The policy was kept in force and all premiums paid thereon for a period of four years, including the premium paid for the month of August, 1934. In this respect it was similar to the policy in Barthel v. Sovereign Camp, 93 S.W.2d 285, l.c. 288. It contained a nonforfeiture clause providing paid-up insurance for life, or paid-up extended insurance for the full amount of the policy, at the option of insured, if any, at any time after it had been in effect for two years, insured should cease to pay premiums thereon. The first premium falling due and remaining unpaid was that for the month of September, 1934, and at that time the reserve of the policy was sufficient to provide extended insurance for the full amount of the policy for two years and three hundred and twenty-seven days from September 1, 1934. Thus, but for the merger, the policy would have been kept alive until long after insured's death. The policy provided that, in the event insured ceased paying premiums thereon and did not elect the manner of converting his policy, then the company would automatically apply the cash value of the policy to the payment of premiums as same fell due until the cash value thereof was so expended in full.

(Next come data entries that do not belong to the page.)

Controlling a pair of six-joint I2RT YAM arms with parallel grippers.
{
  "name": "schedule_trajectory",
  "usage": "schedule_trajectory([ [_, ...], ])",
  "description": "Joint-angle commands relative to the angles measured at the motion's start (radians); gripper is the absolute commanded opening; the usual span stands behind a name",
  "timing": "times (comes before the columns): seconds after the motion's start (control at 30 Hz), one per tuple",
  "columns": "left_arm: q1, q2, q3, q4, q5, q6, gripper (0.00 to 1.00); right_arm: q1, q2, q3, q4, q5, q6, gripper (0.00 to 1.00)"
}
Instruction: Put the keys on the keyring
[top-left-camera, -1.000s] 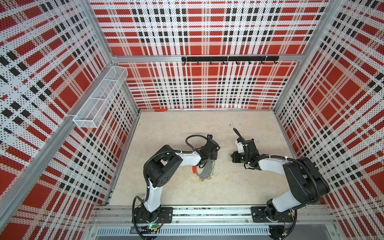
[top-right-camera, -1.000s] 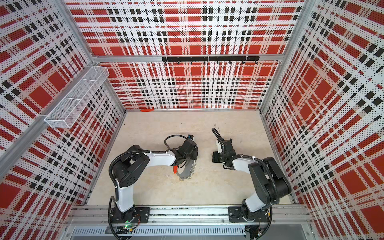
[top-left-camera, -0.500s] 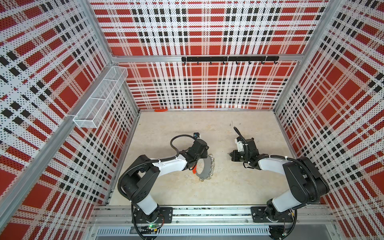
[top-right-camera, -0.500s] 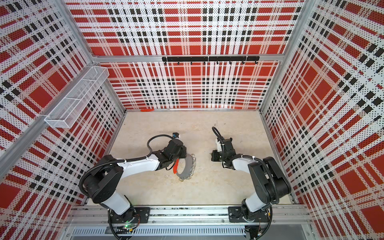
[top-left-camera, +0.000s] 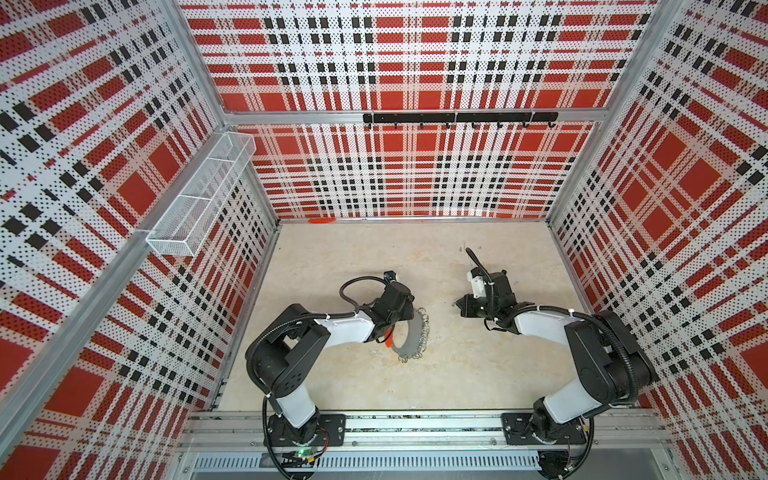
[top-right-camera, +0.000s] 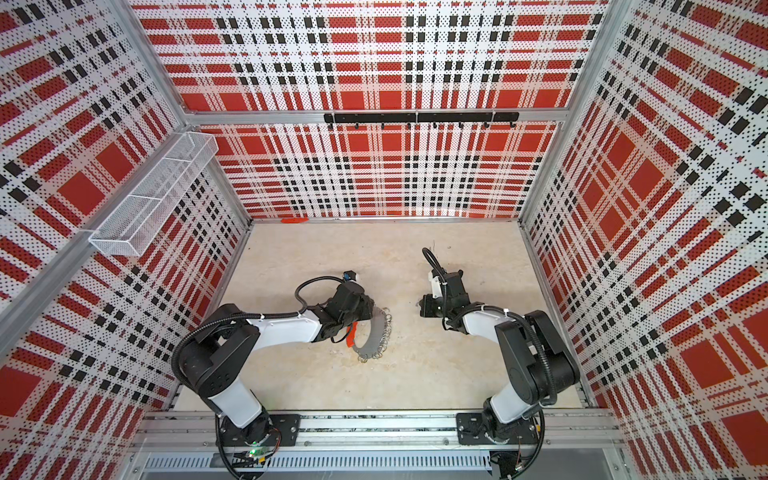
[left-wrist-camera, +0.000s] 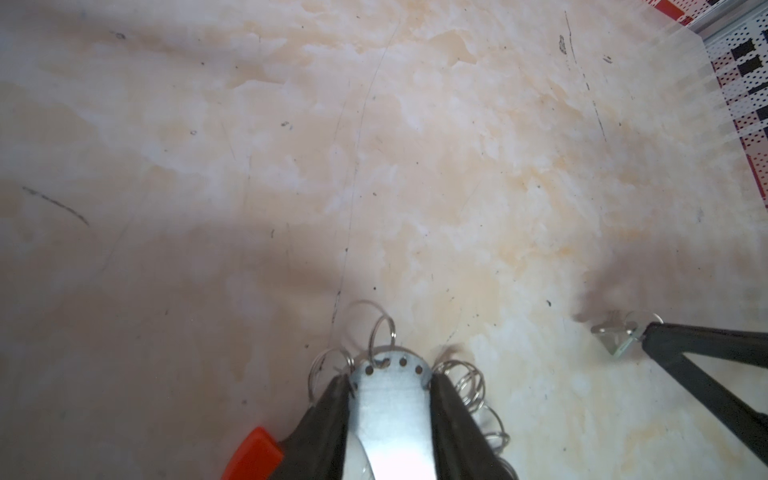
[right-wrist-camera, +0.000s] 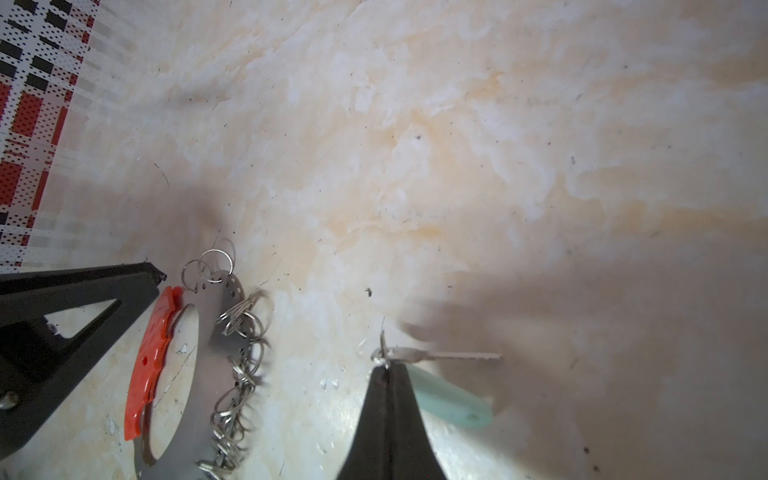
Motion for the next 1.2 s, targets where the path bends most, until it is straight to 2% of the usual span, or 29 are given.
schedule_trajectory([
  [0.0, 0.011, 0.036, 0.044, 0.015, 0.029, 0.014, 0.38, 0.009, -0.010, -0.012, -0.005, 0.001, -0.013, 0.00],
  [0.6, 0.017, 0.101, 0.078, -0.002, 0.028, 0.029, 0.41, 0.009, 0.000, 0.001, -0.007, -0.002, -0.027, 0.00],
  [0.93, 0.017, 0.137, 0.096, 0.009, 0.047, 0.040, 0.38, 0.009, 0.003, 0.004, -0.007, -0.004, -0.028, 0.00],
  [1.03, 0.017, 0.136, 0.089, 0.013, 0.048, 0.047, 0.33, 0.009, 0.005, 0.004, -0.007, -0.004, -0.029, 0.00],
  [1.17, 0.013, 0.124, 0.076, 0.030, 0.048, 0.068, 0.14, 0.009, 0.006, 0.004, -0.006, -0.004, -0.030, 0.00],
])
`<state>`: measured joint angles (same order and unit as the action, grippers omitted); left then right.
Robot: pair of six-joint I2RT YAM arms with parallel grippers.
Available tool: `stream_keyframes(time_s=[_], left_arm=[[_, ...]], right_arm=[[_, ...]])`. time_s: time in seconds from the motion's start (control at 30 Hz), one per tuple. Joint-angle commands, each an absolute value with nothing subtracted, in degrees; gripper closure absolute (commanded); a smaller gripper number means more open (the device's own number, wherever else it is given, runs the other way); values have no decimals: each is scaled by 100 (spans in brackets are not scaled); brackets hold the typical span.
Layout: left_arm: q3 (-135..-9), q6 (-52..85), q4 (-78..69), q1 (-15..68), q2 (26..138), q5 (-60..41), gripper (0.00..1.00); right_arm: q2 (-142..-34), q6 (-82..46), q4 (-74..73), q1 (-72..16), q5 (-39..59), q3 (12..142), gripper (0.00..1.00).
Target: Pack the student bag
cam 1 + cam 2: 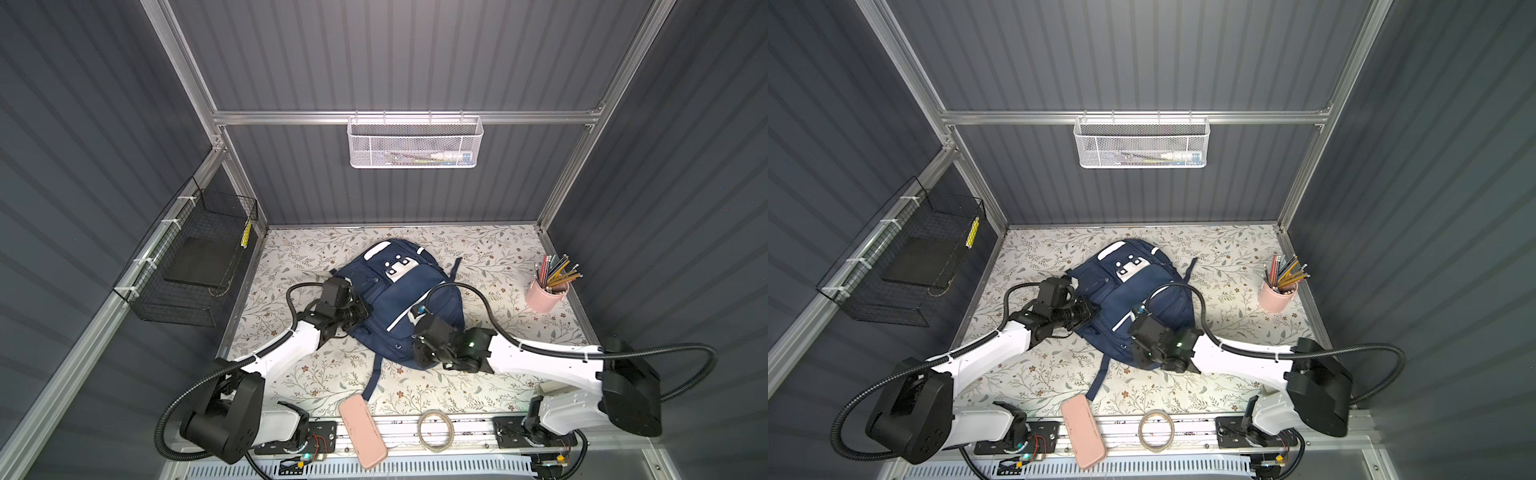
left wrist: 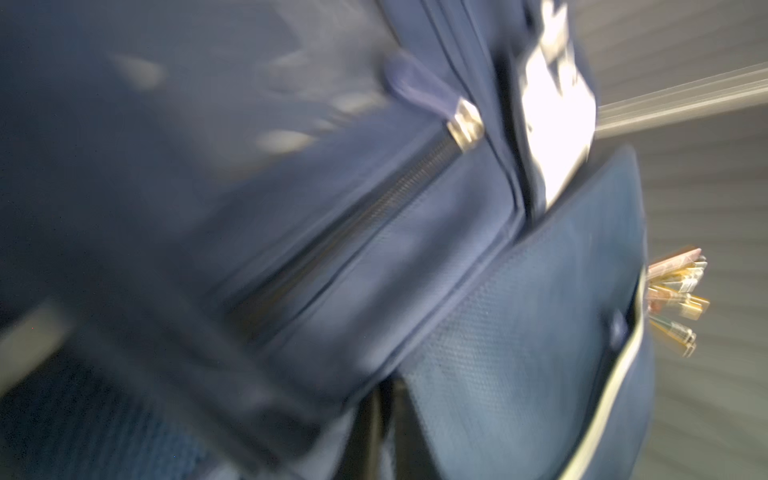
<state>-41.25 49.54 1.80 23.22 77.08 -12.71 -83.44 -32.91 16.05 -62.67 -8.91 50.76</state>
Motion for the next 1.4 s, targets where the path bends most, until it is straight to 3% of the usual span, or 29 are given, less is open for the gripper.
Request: stream_keyframes(time_s=[0.0, 0.07, 0.3, 0.5, 0.6, 0.67, 0.73, 0.77, 1.03, 1.37], left_arm=[[-4393, 4786, 211, 2015, 7785, -1255, 67], [-4332, 4899, 220, 2013, 7591, -1316, 57], [-3184, 6061, -390, 2040, 6574, -1725, 37], [-2646, 6750, -1206, 2724, 6865, -1559, 36], [-2624, 6926, -1524, 2834, 7012, -1501, 55], [-2725, 6817, -1275, 2839, 6938, -1360, 78], [-2872, 6610, -786, 2832, 6816, -1193, 96], [-2927, 6520, -622, 2831, 6772, -1135, 99], [-2820, 6418, -535, 2787, 6744, -1105, 100], [-2891, 6173, -138, 2338, 6446, -1340, 100]], right_arm=[[-8989, -3771, 1246, -6442, -680, 5623, 100], [-9424, -3978, 1177, -6440, -685, 6057, 100], [-10063, -4083, 1125, -6416, -772, 6837, 100], [-10112, -4117, 836, -6437, -501, 6785, 100], [-10137, -4113, 851, -6516, -502, 6781, 100], [-10118, -4151, 969, -6539, -550, 6763, 100], [-10029, -4267, 1227, -6518, -707, 6721, 100], [-9965, -4300, 1373, -6486, -786, 6692, 100], [-9281, -4195, 2763, -6086, -1221, 6349, 100], [-8435, -3452, 3108, -4876, -1123, 5497, 100]])
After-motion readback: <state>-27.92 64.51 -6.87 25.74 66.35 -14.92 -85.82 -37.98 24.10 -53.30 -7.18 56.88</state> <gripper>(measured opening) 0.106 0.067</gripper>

The contract of insurance sued on is an old line life policy. It plainly provided for extended insurance, and for cash surrender values. This was the situation July 14, 1934, when defendant, without notifying insured, took over this policy, assumed this obligation, and took possession of all the assets that supported insured's policy. Fraudulently concealing the true state of affairs from insured, defendant told him his policy was valueless, although it then had a cash value over and above the so-called lien it claims to have established thereon without the knowledge or consent of insured. Knowing the true facts, defendant concealed them from insured and caused its agent to collect the August premium on this very policy and still retains this premium, together with the admitted surplus of assets over and above its so-called lien, which, even under defendant's admissions, was and is still due insured on account of this policy. Insurer was not in bankruptcy or under court order or supervision when defendant contracted to take over all of its assets and good will. The insurance department of the State of Missouri was not consulted. No one represented insured. Although some policy holders were accepted by defendant and issued new policies and given credit for some cash value on their old policies, insured was not among the favored to whom this opportunity was offered. Defendant suggests that it was but acting the part of a "good angel" in taking over a company that was about to go bankrupt. Its conduct toward this insured, and there were others similarly treated according to the record, is more like the conduct of a wolf wearing sheep's clothing. It took this policy, knowing its provisions, and thereafter collected one premium, which it never offered to return. By so doing it assumed the entire liability created by the policy. By reason of its fraudulent conduct and concealment, it is estopped to set up in defense a contract, the terms of which were concealed from insured and the true situation designedly misrepresented to him.

This case differs from the recent case of Spears v. Independent Order of Foresters, No. 18888, an opinion by this court, not yet published. In that case the insured ratified the merger, surrendered his former policy and took out a policy with defendant. He then failed to pay premiums and the policy lapsed long prior to his death.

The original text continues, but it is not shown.